VIRAGE SUR L’AILE, de Ignacio HIDALGO de CISNEROS, Les éditeurs français réunis, 1965

 

 

Ignacio Hidalgo de Cisneros était le général en chef de l’aviation républicaine, donc le responsable supérieur de la glorieuse escadrille de Malraux. C’est dire que son témoignage est capital. Malheureusement, celui-ci n’est pas tout à fait conforme à la légende qu’ont construite et entretiennent les falsificateurs habituels, les Nothomb et Semprun et autres. Il est de ce fait le plus souvent tronqué et c’est pourquoi il est important de le lire en entier. Le voici donc :

 

 

En même temps que les Dewoitine et les Potez, arrivèrent en Espagne douze ou quinze pilotes français, conduits par André Malraux.

Je ne doute pas que Malraux ne fût à sa manière un progressiste, ou qu’il ne cherchât de bonne foi à nous aider. Peut-être aspirait-il à tenir chez nous un rôle analogue à celui que joua lord Byron en Grèce ? Je ne sais, mais ce que je peux affirmer, c’est que si l’adhésion de Malraux, écrivain de grand renom, pouvait utilement servir notre cause, sa contribution en tant que chef d’escadrille s’avéra tout à fait négative.

André Malraux n’avait pas la moindre idée de ce qu’était un avion, et il ne se rendait, je crois, pas compte qu’on ne s’improvise pas aviateur, surtout en temps de guerre. Quant à l’équipe qu’il amena avec lui, je regrette d’avoir à décevoir ceux qui virent en eux des héros romantiques, des combattants de la liberté, dont le geste aurait racheté l’inqualifiable conduite d’un gouvernement dont la tartuferie égalait la scélératesse. Certes, dans le nombre, il y en eut trois ou quatre qui étaient des antifascistes sincères, venus en Espagne animés par leur idéal, et qui firent preuve d’un incontestable héroïsme. Les autres n’étaient que de simples mercenaires, attirés par l’appât du gain. (Se rend-on compte de ce que représentait à l’époque un salaire mensuel de cinquante mille francs ?) Malraux, ignorant des problèmes de l’aviation, ne jouissait auprès d’eux d’aucune autorité, et l’on peut facilement imaginer de quoi sont capables des types de cette sorte, livrés à eux-mêmes. Loin d’être une aide, ils furent une charge.

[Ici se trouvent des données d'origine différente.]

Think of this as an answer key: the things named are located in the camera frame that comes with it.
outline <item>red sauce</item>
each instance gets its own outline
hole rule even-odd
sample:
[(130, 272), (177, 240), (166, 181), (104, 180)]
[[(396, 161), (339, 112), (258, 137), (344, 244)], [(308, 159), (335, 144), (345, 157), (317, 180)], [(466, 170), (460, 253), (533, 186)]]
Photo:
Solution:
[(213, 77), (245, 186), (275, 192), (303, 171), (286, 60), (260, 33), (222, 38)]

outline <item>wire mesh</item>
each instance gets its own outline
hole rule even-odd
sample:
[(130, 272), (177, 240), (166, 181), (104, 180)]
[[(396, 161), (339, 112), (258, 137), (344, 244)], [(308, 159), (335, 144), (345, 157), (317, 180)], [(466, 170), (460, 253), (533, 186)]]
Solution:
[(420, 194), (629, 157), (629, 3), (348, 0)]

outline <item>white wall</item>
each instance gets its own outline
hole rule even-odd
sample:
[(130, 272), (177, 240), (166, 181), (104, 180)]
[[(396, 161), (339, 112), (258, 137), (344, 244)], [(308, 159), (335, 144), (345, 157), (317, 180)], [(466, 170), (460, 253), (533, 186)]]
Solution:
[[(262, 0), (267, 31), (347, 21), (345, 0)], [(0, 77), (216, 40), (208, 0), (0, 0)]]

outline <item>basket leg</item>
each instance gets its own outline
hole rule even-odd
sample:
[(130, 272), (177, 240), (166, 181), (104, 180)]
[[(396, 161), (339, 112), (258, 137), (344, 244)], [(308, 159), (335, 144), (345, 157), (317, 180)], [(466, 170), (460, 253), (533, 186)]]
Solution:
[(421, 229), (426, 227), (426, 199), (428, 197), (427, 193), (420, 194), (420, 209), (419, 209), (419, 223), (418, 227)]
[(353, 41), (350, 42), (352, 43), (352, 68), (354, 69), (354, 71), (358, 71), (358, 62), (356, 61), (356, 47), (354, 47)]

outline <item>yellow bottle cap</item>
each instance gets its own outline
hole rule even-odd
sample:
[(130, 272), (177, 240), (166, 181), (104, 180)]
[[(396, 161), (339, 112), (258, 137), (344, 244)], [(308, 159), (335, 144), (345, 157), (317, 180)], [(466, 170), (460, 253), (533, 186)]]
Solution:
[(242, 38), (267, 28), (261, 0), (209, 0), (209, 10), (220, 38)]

A plusieurs reprises je demandai leur licenciement, mais le gouvernement espagnol s’y opposa, prétextant de la mauvaise impression que cela causerait en France, si nous renvoyions ces hommes qu’une propagande maladroite présentait comme « les héroïques défenseurs de la liberté ».

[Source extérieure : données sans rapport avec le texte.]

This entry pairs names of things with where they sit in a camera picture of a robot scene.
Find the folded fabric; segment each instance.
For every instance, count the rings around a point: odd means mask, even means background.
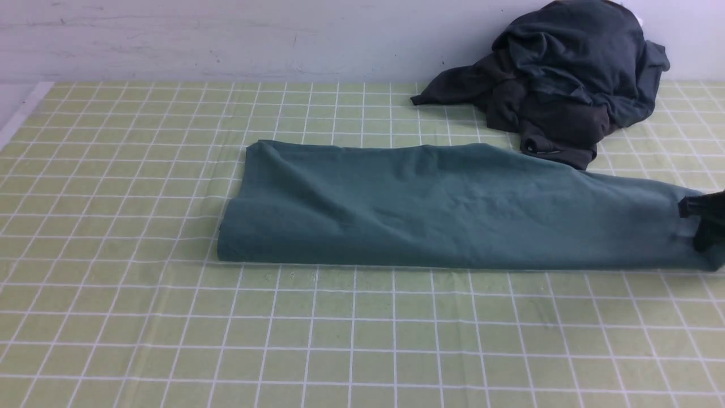
[[[648,118],[664,47],[606,0],[554,1],[514,20],[492,53],[438,75],[414,105],[471,103],[489,128],[521,134],[521,152],[586,169],[596,144]]]
[[[357,149],[260,141],[219,229],[221,261],[471,269],[702,269],[699,192],[487,144]]]

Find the pile of clothes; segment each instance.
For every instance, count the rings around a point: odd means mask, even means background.
[[[417,105],[474,104],[489,127],[520,132],[525,155],[487,144],[359,149],[262,140],[246,150],[218,257],[715,271],[725,264],[725,193],[580,171],[604,136],[652,114],[668,67],[664,48],[646,41],[622,6],[551,3],[511,23],[488,57],[440,74],[413,97]]]
[[[514,20],[492,53],[438,75],[414,105],[471,103],[489,128],[521,134],[521,152],[584,170],[596,144],[649,117],[665,48],[606,0],[554,1]]]

Pour en terminer, je voudrais dire qu’à nos yeux, ceux qui représentèrent véritablement la France, furent les volontaires des Brigades internationales qui laissèrent famille et situation pour se battre à nos côtés. Ceux-là se comportèrent en héros et, grâce à eux, le drapeau français flotta avec honneur sur tous les fronts où se jouait le sort de la République.

 

 

décembre 2003

 

 

 

La vie de Ignacio Hidalgo de Cisneros y Lopez de Montenegro est abondamment décrite sur de nombreux sites internet. On se contentera donc de dire qu'il est né en 1894 à Vitoria et mort en 1966 à Bucarest. Ses Memorias sont parues à Paris d'abord en espagnol en 1964 sous 2 tomes titrés Cambio de rumbo et La Republica y la guerra de España.